This seminar explores what anthropologist and media historian Brian Larkin calls the “poetics and politics of infrastructure” through a range of films, videos, art practices, and literary works from the late nineteenth century to the present. Both omnipresent and unseen, infrastructure has a way of receding from view until it fails, often catastrophically. Think of the BP’s Deepwater Horizon spill, the Dakota Access Pipeline stand-off, or even closer to home, the ongoing Flint water crisis. Globally, contemporary debates about the Anthropocene have brought into geological visibility the vast infrastructural project of modernity, one whose disastrous ecological implications, one would think, can no longer be refuted. But we now live in the Trump Era, where anything can be denied, and in the early days of an administration that came to power on the promise of linking a restrictive nationalist vision to promises of infrastructural renewal. Infrastructure, for ever-more-urgent reasons, continues to structure and demand our attention, our energies, and our resources, in every sense.

Infrastructure’s current return to visibility in political and civic life has produced a discernible infrastructural turn in arts and humanities scholarship over the last decade. “To be modern,” as historian of technology Paul Edwards once insisted, “is to live by means of infrastructures”—systems that link the various scales of time, space, and social organization, and thus form the socio-technical foundations of modernity itself. This renewed attention to the substrates of modernities past and present is apparent in a range of disciplines and interdisciplinary formations, from film and media studies and theory, to art and architectural history, cultural studies, literary studies, urban studies, environmental studies, postcolonial studies, science and technology studies, the digital humanities, and their various intersections and overlaps.

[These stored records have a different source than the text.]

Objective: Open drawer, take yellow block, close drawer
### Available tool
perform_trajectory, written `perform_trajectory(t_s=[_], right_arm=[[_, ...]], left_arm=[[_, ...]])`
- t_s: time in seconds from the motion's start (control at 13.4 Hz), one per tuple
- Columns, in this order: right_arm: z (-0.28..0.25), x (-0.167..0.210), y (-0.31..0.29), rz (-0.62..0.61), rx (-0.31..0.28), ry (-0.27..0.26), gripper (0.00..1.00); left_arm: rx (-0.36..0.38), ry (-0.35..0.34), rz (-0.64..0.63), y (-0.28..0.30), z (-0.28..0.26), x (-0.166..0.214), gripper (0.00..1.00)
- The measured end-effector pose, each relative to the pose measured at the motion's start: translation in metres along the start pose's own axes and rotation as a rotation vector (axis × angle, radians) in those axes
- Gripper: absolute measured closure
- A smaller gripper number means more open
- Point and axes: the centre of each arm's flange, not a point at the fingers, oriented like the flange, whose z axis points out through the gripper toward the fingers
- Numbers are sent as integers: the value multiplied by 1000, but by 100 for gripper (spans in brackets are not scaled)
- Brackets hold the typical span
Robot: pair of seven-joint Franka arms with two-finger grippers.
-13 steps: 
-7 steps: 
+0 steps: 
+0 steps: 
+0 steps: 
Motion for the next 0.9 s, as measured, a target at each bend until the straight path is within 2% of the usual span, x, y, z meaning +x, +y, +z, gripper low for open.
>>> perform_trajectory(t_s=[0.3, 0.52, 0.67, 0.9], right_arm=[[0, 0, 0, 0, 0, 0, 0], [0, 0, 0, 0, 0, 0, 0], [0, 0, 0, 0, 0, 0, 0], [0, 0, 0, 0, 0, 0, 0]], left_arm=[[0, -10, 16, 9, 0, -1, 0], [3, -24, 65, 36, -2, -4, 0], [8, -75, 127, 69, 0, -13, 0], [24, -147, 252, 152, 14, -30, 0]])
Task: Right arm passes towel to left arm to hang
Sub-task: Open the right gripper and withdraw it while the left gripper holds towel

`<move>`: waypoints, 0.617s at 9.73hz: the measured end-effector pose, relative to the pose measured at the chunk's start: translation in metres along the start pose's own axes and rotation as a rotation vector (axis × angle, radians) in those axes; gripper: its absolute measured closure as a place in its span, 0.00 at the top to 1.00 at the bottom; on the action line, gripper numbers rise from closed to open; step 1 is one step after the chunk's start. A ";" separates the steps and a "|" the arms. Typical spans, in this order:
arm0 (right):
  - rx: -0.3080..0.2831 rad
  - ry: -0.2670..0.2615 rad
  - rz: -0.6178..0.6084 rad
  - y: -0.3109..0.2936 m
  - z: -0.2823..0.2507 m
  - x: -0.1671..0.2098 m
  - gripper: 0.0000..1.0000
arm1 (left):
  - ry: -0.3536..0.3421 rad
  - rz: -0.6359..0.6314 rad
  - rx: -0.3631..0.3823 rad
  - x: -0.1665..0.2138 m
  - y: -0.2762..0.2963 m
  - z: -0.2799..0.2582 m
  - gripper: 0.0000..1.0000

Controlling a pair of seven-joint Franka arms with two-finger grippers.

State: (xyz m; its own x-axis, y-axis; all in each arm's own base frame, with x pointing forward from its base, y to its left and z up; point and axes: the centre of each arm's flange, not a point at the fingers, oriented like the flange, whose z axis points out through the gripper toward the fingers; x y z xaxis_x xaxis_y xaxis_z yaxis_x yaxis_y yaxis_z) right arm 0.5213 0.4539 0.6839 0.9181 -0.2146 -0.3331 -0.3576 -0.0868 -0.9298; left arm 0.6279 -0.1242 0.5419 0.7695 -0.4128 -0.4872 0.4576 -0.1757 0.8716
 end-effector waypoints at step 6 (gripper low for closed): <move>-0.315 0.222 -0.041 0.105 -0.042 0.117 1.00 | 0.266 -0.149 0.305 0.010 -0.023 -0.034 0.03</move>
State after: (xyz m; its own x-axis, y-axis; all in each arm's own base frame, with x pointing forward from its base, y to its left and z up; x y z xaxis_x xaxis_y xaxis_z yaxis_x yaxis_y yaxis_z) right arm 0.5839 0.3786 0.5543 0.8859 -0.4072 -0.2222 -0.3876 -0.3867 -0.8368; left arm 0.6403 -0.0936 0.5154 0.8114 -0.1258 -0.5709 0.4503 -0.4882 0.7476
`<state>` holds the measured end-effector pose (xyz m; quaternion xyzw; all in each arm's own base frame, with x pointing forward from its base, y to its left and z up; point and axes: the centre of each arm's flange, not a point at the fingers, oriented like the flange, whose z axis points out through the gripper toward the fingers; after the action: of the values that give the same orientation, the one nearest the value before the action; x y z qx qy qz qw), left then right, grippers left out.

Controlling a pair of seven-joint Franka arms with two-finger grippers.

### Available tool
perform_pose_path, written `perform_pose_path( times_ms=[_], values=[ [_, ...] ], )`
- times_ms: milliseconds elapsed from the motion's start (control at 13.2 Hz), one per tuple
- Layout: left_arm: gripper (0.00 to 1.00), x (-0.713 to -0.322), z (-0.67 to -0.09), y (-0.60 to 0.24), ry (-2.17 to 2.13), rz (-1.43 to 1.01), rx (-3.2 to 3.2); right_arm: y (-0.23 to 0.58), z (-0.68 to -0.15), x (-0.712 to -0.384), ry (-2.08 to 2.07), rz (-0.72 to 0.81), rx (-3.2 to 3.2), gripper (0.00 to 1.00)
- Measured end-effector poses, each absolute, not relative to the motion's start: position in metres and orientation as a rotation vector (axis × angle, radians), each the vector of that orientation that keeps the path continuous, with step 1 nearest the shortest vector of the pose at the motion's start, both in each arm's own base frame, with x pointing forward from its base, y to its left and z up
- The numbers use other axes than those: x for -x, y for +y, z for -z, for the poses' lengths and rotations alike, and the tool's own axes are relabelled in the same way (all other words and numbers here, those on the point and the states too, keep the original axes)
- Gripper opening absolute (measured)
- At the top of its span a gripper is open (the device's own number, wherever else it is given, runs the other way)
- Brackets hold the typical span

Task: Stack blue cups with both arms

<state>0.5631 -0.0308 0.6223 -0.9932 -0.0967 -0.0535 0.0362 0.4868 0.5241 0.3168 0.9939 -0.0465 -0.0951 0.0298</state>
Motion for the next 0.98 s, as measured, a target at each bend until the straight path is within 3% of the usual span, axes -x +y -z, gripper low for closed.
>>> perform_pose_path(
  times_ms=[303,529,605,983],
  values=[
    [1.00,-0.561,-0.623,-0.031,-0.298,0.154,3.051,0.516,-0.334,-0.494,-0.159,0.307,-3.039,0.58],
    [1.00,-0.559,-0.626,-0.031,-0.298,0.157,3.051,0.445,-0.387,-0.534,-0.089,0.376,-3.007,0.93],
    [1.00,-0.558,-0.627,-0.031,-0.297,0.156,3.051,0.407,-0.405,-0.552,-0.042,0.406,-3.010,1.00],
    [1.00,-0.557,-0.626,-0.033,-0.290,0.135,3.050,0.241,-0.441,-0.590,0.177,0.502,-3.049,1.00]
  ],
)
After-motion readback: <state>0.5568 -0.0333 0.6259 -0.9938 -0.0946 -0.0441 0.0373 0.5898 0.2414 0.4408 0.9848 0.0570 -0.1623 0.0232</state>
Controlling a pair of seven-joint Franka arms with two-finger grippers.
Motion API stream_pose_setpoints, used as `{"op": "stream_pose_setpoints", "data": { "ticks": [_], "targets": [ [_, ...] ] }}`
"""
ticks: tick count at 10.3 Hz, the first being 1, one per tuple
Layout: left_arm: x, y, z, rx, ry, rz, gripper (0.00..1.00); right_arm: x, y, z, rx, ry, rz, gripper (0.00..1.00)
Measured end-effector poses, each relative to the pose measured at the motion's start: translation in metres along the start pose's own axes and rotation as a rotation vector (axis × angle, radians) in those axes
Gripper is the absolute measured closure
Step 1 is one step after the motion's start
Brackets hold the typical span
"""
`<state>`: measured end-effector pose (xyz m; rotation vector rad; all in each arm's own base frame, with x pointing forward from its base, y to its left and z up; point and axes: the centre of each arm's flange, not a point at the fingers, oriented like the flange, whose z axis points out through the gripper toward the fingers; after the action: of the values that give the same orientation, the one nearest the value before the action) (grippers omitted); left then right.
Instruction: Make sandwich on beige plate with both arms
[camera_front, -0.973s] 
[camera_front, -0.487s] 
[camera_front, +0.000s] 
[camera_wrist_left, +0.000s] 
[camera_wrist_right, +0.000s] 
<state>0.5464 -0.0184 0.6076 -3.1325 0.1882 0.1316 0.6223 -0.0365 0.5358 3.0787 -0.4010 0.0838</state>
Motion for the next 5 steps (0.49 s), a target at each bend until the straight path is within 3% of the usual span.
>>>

This seminar aims to provide a broad introduction to the infrastructural turn in media studies, making visible the buried networks and systems that bring modern communities into being, inspire political activity and imagination, and organize bodies, labor, and commodities. Infrastructure has long been at the heart of debates about citizenship, democracy, and visions of a just public life. In this course, then, we will pay particular attention to the infrastructural dimensions of modern media, which function not just to transmit messages, but as what John Durham Peters calls “the fundamental constituents for organization.” This is what Peters and others have identified as the logistical dimension of media. World-enabling infrastructures,” media track and orient us in time and space, manage data and world, distribute and manage bodies and populations, and shift the basic conditions of culture and being.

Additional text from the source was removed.